* **Problem requirements**: What is needed is an exact copy of the entries below, with every picture left out.
:::
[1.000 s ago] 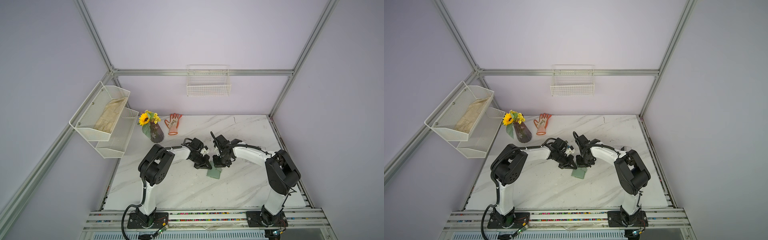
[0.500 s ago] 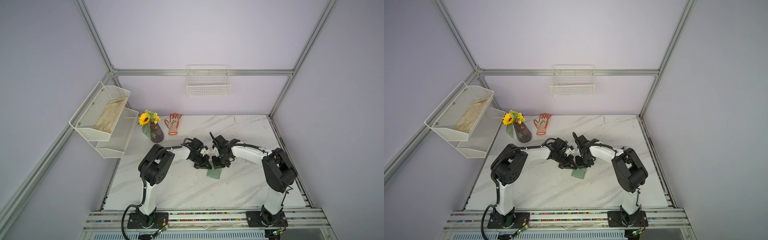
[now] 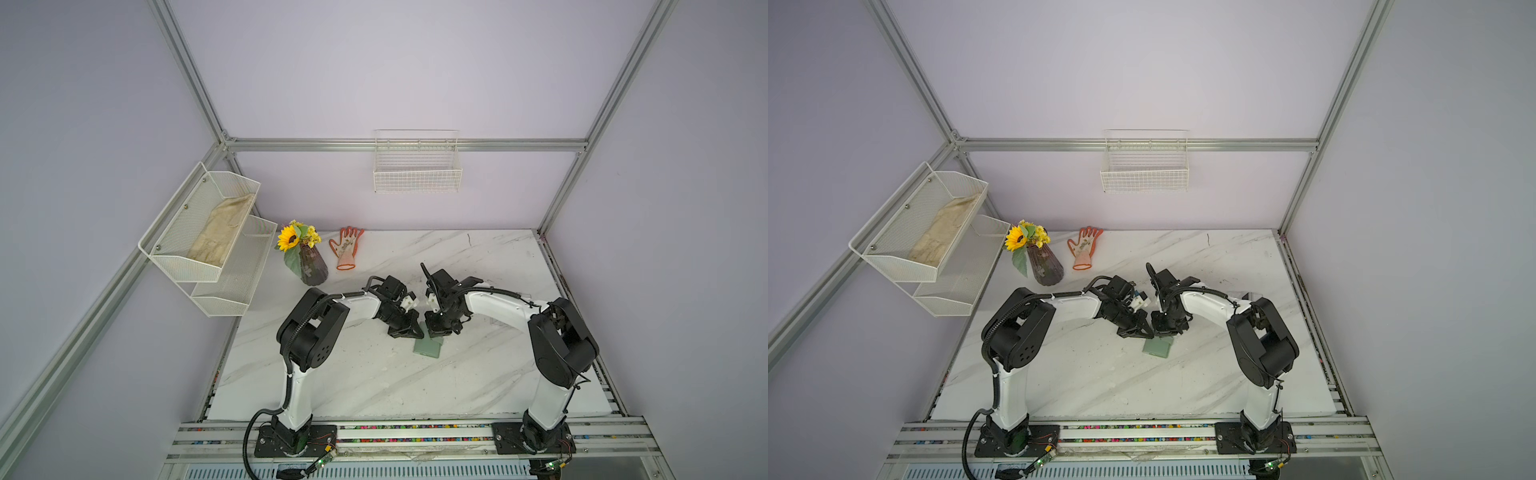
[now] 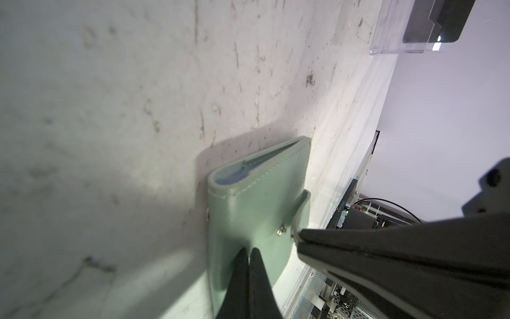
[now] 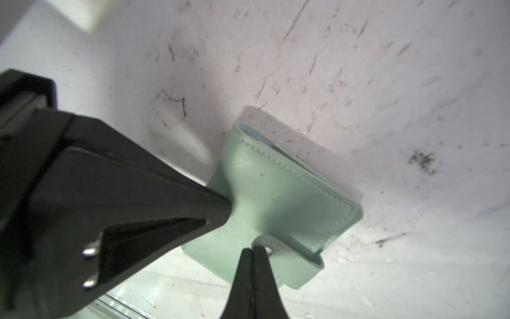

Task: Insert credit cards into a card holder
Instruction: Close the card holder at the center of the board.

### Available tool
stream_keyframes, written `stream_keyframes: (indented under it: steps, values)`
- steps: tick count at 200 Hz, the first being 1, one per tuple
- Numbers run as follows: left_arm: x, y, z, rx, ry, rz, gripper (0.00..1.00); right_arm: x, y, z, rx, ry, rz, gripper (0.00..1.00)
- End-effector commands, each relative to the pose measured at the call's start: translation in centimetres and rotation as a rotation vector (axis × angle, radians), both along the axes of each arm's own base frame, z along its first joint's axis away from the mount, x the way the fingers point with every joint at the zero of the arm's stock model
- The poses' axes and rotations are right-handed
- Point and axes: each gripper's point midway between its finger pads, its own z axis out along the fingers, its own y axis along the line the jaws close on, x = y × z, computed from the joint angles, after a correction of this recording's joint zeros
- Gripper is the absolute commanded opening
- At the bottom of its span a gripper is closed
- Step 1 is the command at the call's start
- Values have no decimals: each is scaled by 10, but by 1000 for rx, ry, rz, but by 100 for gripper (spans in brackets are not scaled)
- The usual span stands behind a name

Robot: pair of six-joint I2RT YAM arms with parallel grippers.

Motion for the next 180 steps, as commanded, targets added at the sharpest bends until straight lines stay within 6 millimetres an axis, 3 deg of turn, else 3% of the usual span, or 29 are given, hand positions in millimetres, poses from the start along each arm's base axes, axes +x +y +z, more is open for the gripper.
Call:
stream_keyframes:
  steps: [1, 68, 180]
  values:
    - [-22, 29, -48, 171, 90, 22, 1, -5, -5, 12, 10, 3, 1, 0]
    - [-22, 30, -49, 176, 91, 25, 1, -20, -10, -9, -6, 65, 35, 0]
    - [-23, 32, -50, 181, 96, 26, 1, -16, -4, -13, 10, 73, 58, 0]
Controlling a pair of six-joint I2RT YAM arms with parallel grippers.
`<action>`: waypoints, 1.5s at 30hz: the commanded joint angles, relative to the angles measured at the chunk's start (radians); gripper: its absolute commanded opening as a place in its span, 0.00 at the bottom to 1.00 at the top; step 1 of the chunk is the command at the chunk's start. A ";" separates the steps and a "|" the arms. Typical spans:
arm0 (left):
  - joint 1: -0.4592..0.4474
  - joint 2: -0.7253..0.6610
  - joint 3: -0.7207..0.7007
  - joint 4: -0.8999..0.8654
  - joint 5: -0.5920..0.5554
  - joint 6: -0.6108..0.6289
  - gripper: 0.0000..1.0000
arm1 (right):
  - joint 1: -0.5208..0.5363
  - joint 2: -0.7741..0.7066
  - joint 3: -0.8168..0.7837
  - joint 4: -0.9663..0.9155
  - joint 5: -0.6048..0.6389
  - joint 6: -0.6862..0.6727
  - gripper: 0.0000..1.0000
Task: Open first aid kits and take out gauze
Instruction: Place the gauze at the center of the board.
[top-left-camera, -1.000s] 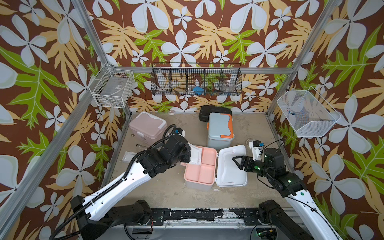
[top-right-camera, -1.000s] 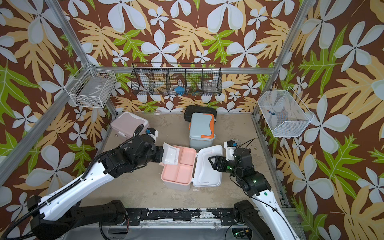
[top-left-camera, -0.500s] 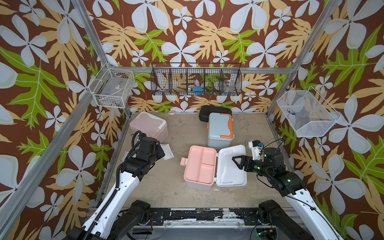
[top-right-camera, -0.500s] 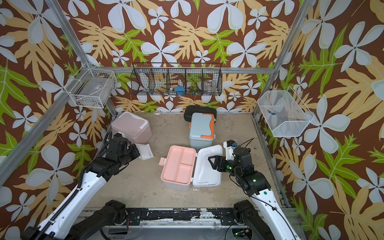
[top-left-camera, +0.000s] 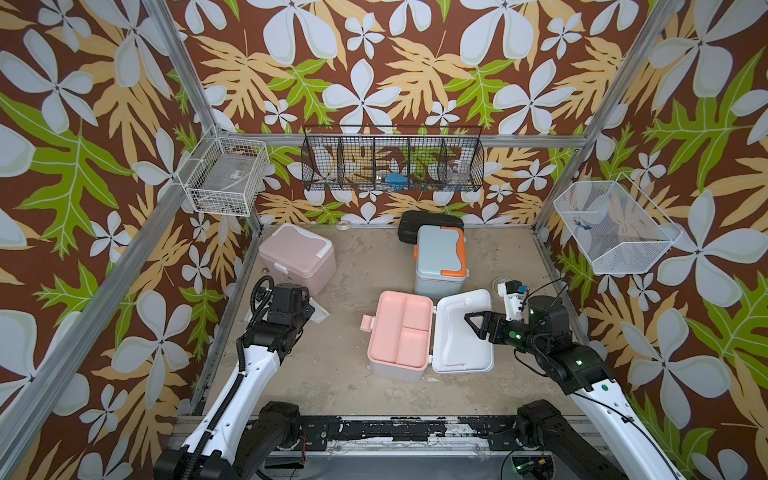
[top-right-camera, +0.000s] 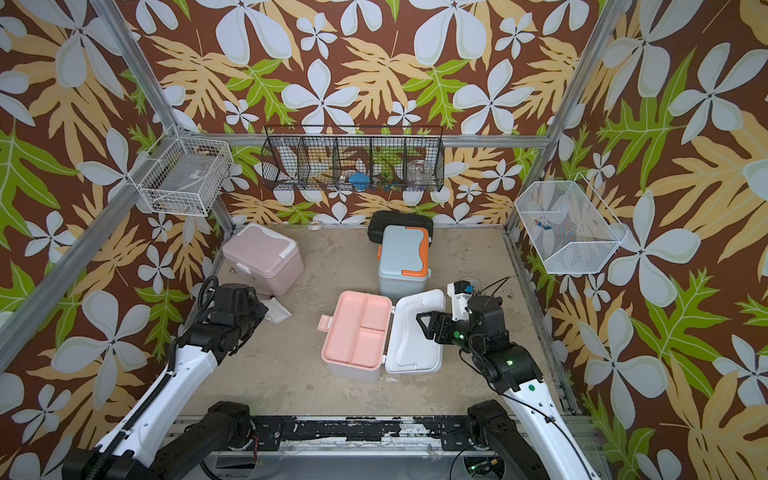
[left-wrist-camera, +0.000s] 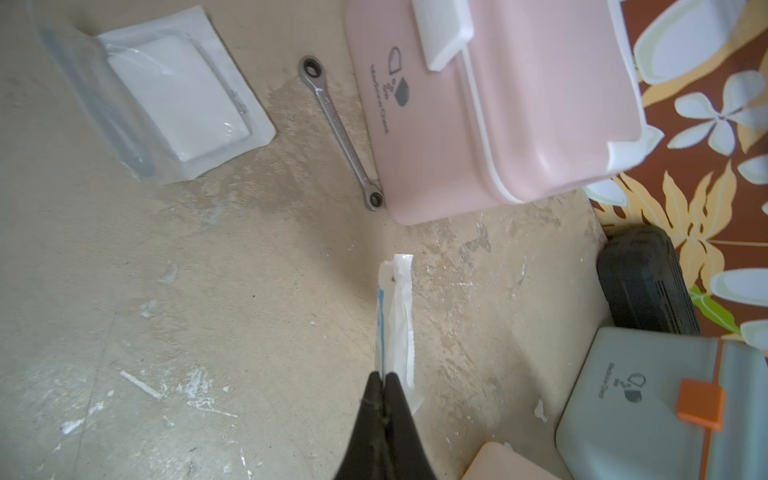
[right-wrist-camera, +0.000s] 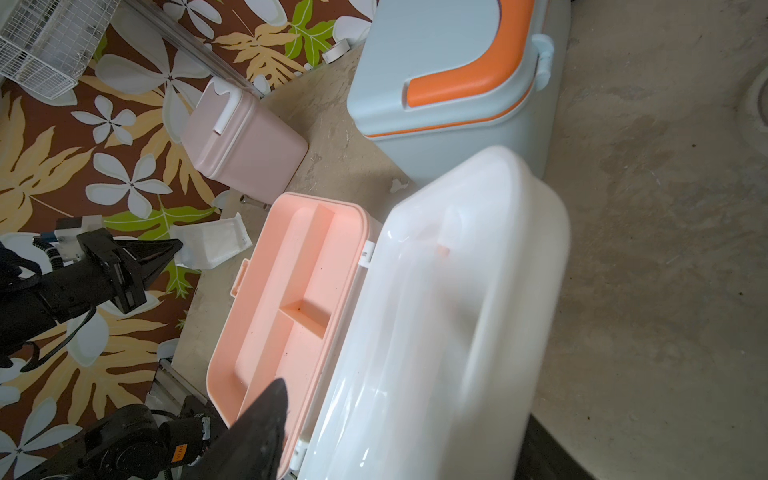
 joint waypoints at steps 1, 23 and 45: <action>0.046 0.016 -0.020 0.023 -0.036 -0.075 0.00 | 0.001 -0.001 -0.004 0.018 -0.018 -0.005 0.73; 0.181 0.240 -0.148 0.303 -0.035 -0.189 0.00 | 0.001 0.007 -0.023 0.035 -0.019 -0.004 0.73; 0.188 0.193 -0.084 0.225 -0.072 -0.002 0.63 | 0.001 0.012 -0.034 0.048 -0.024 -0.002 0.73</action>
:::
* **Solution to this exercise**:
[1.000 s ago] 
[0.500 s ago] 
[now] 
[now] 
[now] 

Task: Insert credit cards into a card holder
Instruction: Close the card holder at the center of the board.

### Available tool
stream_keyframes, written `stream_keyframes: (indented under it: steps, values)`
- steps: tick count at 200 Hz, the first being 1, one per tuple
- Numbers run as follows: left_arm: x, y, z, rx, ry, rz, gripper (0.00..1.00); right_arm: x, y, z, rx, ry, rz, gripper (0.00..1.00)
- End-effector commands, each relative to the pose measured at the call's start: translation in centimetres and rotation as a rotation vector (axis × angle, radians), both along the axes of each arm's own base frame, z along its first joint's axis away from the mount, x the way the fingers point with every joint at the zero of the arm's stock model
- The poses' axes and rotations are right-handed
- Point and axes: each gripper's point midway between its finger pads, its own z axis out along the fingers, its own y axis along the line the jaws close on, x = y × z, computed from the joint angles, after a correction of this recording's joint zeros
- Gripper is the absolute commanded opening
- At the bottom of its span a gripper is closed
- Step 1 is the command at the call's start
- Values have no decimals: each is scaled by 10, but by 1000 for rx, ry, rz, but by 100 for gripper (spans in brackets are not scaled)
- The usual span stands behind a name

Robot: pair of six-joint I2RT YAM arms with parallel grippers.

Motion for the next 180 steps, as commanded, targets added at the sharpest bends until straight lines stay within 6 millimetres an axis, 3 deg of turn, else 3% of the usual span, or 29 are given, hand positions in millimetres, poses from the start along each arm's base axes, axes +x +y +z, more is open for the gripper.
Call:
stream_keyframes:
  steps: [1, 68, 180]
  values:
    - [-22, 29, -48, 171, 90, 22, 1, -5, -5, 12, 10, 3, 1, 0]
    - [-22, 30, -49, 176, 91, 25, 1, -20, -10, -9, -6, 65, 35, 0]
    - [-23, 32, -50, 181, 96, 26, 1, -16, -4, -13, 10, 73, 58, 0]
Controlling a pair of six-joint I2RT YAM arms with parallel grippers.
`<action>`: waypoints, 1.5s at 30hz: the commanded joint angles, relative to the angles measured at the chunk's start (radians); gripper: its absolute commanded opening as a place in its span, 0.00 at the bottom to 1.00 at the top; step 1 of the chunk is the command at the chunk's start. A ";" separates the steps and a "|" the arms. Typical spans:
arm0 (left):
  - joint 1: -0.4592..0.4474
  - joint 2: -0.7253..0.6610
  - joint 3: -0.7207..0.7007
  - joint 4: -0.8999..0.8654
  - joint 5: -0.5920..0.5554
  - joint 6: -0.6108..0.6289
  - gripper: 0.0000..1.0000
arm1 (right):
  - joint 1: -0.5208..0.5363
  - joint 2: -0.7741..0.7066
  - joint 3: -0.8168..0.7837
  - joint 4: -0.9663..0.9155
  - joint 5: -0.6048..0.6389
  - joint 6: -0.6862..0.6727
  - gripper: 0.0000..1.0000
Task: Open first aid kits and take out gauze
Instruction: Place the gauze at the center of the board.
[top-left-camera, -1.000s] 
[top-right-camera, -1.000s] 
[top-left-camera, -0.500s] 
[top-right-camera, -0.500s] 
[top-left-camera, +0.000s] 
[top-right-camera, +0.000s] 
[left-wrist-camera, +0.000s] 
[right-wrist-camera, +0.000s] 
 joint waypoints at steps 1, 23 and 45: <action>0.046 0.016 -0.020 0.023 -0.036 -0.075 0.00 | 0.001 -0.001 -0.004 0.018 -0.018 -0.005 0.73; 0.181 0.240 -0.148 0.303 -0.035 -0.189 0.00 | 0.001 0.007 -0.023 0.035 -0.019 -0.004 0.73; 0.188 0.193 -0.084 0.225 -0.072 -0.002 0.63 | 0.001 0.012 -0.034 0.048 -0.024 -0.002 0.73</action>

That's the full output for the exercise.